▼

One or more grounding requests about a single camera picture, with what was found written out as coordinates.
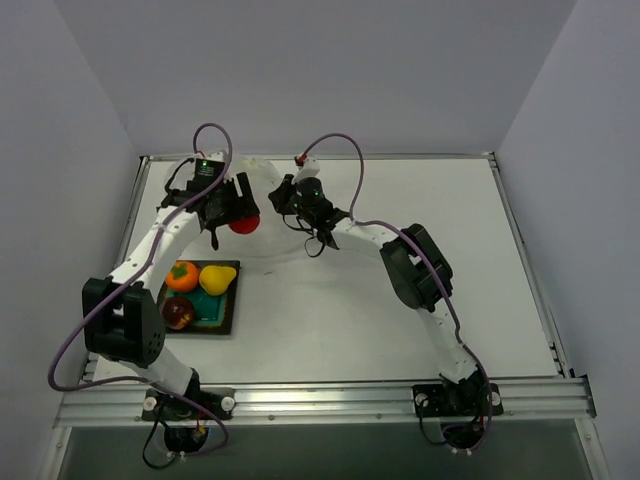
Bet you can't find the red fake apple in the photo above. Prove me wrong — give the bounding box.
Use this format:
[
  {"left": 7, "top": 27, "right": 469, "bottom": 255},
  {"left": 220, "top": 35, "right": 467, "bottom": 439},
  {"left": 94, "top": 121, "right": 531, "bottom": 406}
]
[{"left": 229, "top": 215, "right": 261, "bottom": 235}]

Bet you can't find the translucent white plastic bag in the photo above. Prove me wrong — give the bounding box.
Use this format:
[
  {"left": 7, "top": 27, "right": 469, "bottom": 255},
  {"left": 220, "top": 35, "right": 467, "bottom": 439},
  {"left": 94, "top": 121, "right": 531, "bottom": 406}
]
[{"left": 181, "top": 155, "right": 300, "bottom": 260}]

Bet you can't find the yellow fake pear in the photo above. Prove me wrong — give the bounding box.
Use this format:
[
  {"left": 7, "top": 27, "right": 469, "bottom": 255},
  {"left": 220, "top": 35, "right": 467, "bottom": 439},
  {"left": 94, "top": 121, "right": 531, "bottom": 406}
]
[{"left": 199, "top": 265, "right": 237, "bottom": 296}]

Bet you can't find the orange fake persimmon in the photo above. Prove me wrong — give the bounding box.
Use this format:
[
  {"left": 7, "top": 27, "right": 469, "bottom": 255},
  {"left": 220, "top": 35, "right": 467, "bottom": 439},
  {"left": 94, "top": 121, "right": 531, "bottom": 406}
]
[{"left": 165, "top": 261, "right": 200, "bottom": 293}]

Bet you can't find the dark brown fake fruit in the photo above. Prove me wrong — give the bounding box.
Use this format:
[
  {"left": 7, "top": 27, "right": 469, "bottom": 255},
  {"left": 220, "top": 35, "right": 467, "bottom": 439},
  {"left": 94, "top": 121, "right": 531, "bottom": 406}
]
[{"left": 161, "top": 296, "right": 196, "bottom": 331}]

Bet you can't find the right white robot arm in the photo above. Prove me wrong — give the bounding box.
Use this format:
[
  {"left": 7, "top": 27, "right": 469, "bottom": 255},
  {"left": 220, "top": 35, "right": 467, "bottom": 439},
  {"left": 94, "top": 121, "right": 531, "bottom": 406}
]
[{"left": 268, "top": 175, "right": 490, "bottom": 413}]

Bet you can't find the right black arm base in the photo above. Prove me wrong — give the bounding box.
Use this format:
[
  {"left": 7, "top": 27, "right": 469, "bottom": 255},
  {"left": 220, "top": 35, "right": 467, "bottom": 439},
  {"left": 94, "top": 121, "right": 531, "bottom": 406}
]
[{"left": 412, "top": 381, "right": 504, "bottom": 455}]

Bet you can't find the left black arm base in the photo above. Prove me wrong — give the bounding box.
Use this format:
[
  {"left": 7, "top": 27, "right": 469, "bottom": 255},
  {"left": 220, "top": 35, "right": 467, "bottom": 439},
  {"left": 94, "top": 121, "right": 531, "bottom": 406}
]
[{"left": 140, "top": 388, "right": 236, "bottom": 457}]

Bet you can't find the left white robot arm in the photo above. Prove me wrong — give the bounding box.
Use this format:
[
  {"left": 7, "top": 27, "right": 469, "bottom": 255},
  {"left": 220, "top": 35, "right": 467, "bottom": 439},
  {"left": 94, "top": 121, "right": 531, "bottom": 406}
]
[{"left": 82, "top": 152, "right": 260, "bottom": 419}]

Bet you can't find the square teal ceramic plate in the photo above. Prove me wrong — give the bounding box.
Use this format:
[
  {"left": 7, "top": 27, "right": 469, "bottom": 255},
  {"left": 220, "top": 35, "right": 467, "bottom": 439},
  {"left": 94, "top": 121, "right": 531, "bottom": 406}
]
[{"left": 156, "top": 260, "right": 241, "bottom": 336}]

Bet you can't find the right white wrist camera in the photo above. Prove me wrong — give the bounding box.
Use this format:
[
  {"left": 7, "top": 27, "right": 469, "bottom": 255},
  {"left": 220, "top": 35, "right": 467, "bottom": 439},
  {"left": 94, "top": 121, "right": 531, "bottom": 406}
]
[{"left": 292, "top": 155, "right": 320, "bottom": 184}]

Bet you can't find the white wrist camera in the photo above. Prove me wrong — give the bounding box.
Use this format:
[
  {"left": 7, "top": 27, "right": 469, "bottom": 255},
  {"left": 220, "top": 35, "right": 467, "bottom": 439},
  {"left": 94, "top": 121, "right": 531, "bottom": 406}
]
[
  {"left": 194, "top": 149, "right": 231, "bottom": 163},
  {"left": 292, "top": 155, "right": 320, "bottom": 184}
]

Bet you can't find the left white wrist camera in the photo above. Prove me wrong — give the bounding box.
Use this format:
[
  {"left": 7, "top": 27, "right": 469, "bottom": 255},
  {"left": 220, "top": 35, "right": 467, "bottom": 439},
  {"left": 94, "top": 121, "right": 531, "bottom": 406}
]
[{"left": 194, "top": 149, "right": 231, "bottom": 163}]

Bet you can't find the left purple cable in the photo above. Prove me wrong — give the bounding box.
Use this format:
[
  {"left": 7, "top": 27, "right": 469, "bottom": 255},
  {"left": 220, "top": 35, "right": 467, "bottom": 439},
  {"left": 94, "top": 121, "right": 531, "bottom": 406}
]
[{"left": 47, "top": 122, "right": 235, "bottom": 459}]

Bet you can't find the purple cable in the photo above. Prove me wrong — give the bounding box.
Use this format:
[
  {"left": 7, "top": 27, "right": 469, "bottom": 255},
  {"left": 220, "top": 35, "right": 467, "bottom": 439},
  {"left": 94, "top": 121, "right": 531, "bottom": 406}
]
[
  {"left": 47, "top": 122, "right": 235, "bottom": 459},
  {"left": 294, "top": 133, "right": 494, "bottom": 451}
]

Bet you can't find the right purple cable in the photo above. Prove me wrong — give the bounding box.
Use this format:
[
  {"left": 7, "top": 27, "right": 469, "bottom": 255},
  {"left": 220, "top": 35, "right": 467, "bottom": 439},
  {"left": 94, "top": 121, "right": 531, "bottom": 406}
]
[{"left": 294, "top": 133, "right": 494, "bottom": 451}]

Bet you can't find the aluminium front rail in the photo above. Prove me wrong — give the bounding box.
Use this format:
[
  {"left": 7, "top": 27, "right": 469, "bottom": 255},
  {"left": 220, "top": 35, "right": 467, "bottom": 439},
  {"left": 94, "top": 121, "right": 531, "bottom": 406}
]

▲

■ **What to work on**
Search the listing for the word "purple", and copy every line in which it is found.

■ **Finished task**
Bet you can't find the left purple cable in the photo above. Prove me wrong — give the bounding box.
Bet you can't find the purple cable in the photo above. Prove me wrong — give the bounding box.
Bet you can't find the right purple cable in the photo above. Prove me wrong — give the bounding box.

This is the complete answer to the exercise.